--- Given records Enclosed Below ---

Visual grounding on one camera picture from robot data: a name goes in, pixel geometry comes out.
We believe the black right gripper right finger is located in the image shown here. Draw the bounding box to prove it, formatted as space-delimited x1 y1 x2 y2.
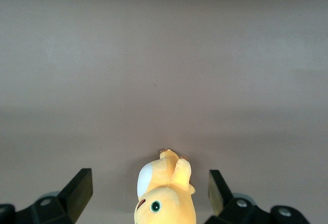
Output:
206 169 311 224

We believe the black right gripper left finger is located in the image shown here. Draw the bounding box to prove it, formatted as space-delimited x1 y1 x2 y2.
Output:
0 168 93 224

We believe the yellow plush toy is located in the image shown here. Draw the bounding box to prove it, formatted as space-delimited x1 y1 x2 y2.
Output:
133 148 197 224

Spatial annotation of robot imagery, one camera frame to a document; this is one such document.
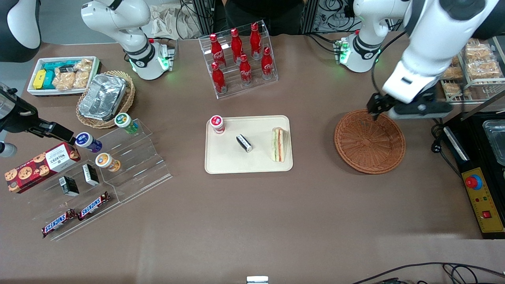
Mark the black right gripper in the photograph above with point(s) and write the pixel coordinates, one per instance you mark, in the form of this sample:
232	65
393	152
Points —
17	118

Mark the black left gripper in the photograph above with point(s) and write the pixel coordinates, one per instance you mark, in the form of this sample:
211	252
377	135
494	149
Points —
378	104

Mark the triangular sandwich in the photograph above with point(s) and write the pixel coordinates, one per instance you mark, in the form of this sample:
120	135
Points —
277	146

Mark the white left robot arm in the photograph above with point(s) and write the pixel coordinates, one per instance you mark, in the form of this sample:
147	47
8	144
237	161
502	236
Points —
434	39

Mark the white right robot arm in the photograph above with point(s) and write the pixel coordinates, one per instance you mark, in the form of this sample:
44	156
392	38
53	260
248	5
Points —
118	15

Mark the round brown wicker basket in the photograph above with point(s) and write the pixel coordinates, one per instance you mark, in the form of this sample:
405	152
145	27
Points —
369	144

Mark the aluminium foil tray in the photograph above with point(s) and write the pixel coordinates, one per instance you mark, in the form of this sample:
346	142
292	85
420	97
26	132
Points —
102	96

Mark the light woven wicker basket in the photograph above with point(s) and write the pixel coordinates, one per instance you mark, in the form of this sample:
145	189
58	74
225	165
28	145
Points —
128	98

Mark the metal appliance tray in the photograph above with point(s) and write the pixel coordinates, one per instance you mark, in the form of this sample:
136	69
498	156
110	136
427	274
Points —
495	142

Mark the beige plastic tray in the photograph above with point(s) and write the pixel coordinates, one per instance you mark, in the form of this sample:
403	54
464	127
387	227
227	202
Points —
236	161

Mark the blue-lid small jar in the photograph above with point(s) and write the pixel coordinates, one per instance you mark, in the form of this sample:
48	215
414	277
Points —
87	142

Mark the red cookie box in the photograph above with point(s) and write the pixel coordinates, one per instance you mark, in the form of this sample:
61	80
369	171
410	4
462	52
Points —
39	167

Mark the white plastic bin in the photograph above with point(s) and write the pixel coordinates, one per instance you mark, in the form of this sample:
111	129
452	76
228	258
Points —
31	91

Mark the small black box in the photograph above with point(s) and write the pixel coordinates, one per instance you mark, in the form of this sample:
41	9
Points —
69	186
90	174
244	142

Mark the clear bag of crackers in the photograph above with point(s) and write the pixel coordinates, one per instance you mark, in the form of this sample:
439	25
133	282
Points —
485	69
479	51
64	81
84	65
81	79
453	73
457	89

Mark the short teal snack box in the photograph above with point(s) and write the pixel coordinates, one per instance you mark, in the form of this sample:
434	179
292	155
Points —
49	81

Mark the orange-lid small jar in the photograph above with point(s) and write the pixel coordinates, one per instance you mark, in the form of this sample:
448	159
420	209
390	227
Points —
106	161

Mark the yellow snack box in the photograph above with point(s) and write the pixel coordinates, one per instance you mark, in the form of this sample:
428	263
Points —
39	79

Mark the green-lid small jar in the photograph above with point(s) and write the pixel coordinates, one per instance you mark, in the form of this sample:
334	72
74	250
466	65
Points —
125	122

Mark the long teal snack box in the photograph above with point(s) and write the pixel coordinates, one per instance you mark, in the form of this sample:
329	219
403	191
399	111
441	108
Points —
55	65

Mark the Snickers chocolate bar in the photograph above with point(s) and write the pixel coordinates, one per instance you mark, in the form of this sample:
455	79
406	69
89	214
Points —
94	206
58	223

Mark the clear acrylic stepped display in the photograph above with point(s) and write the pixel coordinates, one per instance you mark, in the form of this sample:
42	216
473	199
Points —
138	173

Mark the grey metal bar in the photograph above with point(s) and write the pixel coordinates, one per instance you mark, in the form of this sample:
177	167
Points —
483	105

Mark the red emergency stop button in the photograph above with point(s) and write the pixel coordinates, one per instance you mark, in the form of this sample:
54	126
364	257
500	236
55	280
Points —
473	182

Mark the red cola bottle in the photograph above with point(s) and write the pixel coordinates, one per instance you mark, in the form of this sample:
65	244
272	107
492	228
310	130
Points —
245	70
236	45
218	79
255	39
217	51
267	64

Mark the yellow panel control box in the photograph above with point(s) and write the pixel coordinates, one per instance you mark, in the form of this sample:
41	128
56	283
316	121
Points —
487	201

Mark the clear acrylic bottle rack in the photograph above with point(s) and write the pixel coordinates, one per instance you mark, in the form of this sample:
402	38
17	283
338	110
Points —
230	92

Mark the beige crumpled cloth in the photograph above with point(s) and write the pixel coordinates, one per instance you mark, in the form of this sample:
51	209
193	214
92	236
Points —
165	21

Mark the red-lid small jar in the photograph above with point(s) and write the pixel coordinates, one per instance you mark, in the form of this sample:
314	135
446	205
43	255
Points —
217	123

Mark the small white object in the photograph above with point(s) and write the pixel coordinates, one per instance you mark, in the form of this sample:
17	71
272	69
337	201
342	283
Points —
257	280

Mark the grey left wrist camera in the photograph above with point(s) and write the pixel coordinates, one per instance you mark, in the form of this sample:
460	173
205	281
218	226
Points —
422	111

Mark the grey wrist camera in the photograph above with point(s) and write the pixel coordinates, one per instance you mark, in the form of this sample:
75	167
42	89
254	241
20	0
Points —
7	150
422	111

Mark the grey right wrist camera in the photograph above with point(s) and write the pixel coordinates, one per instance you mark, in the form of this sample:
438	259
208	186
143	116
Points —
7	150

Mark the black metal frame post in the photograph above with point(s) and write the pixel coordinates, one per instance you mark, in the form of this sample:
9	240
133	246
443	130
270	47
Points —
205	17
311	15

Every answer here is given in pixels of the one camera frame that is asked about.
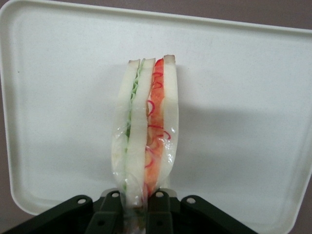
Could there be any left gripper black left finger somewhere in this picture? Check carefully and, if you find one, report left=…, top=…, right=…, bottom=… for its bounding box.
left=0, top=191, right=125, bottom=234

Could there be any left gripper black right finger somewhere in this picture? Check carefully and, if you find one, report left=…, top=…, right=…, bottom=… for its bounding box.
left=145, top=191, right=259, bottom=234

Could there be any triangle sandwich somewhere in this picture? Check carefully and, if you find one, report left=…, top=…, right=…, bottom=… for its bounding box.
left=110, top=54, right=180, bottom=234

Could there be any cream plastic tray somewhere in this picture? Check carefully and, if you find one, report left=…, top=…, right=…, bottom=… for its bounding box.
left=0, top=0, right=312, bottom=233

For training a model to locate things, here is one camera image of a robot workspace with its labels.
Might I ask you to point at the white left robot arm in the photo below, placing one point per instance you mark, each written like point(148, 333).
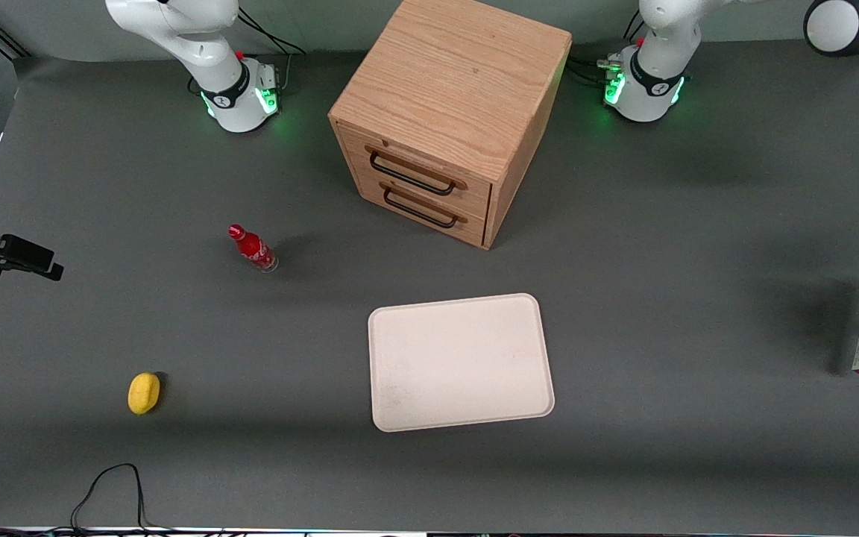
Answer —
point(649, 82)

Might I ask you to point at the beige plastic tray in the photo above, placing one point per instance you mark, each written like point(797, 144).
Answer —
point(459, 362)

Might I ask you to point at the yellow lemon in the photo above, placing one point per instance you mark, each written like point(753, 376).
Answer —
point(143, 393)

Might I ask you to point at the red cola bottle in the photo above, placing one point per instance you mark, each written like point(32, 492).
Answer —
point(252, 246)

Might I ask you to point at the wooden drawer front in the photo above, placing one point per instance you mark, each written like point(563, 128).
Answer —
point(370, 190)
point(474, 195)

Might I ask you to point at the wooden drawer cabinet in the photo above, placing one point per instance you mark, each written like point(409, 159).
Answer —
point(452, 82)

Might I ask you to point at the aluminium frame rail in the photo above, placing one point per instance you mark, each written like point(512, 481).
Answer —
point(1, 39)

--- End of Enclosed Given records ---

Task prompt
The answer must be a single number: how many lines of the entries contain "snack".

Answer area
3